I watched this video about concurrency and python: https://www.youtube.com/watch?v=MCs5OvhV9S4
It's a fun little video. His code from the video here: https://github.com/dabeaz/concurrencylive
I wanted to see how nim would handle it. Here was my first stab using asyncio: (all gist files at: https://gist.github.com/jots/158e6e1934e7acc9dd40 ) https://goo.gl/HNpQ6O
Then I run perf2 against it: https://goo.gl/tp4dI2
It does about 28k-30k per second.
Then I from another shell: nc localhost 25000 and enter something like 45 to make it do some work and perf2 drops down to 0 per second. (just like python!)
Then I found: http://goran.krampe.se/2014/10/25/nim-socketserver/ and modified it to keep listening on the socket and serve back fib results: https://goo.gl/FCagyA
It does between 25k and 35k per second.
Here's the weird thing though: nc localhost 25000 enter 45
and the request per second jumps up to over 60K!
What is going on there? Do I have a bug (probably) or does that really some how magically speed it up?
And how to make the async version work?
I really like the multi threaded version that Göran came up with. I wonder if anyone has thought of grafting jester on top of it?
That's a really nice test.
The fact that the spawning version's req/s go up when you manually nc into it is indeed strange.

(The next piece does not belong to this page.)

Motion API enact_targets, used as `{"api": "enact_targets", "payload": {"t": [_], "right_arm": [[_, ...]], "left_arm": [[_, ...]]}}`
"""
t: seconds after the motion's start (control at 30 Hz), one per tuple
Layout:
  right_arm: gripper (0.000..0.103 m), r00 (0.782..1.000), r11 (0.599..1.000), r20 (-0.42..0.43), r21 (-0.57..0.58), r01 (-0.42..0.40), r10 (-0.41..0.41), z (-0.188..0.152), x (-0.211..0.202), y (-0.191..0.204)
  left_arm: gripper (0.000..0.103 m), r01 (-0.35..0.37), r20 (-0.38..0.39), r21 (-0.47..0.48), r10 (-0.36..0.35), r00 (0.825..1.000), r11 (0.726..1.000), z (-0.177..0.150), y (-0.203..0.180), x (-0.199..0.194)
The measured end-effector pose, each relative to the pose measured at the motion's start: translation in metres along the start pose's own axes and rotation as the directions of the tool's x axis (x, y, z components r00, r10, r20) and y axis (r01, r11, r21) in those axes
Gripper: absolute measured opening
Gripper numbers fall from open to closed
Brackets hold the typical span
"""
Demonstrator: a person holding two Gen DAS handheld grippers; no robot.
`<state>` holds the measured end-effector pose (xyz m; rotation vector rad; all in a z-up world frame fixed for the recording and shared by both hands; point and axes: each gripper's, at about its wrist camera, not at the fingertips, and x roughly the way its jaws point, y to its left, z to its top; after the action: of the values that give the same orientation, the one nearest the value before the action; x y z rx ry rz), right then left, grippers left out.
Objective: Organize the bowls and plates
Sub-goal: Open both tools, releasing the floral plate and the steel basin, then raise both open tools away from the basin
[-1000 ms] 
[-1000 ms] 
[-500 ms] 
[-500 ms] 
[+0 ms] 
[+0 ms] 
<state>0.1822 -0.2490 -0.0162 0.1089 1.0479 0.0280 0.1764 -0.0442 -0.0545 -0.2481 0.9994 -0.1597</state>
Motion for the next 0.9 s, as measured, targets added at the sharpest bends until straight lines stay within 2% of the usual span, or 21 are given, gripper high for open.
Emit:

No idea why that might be and I don't have time to investigate it right now. Would be interested to hear other's thoughts.
As for the async version, the reason it drops down to 0 req/s is because you're blocking the CPU with your fib calculation. The async version does not use multiple threads so it cannot calculate fib in parallel.
joe: What is going on there? Do I have a bug (probably) or does that really some how magically speed it up?
What you see is kind of the opposite of what is mentioned in the video: the scheduling of linux.
Running ./threadfibserver and ./perf2 on a multicore system will put both processes on a different core. Since these processes are talking to each other all the time, this will create some overhead. If they would run on the same core, the communication would be faster.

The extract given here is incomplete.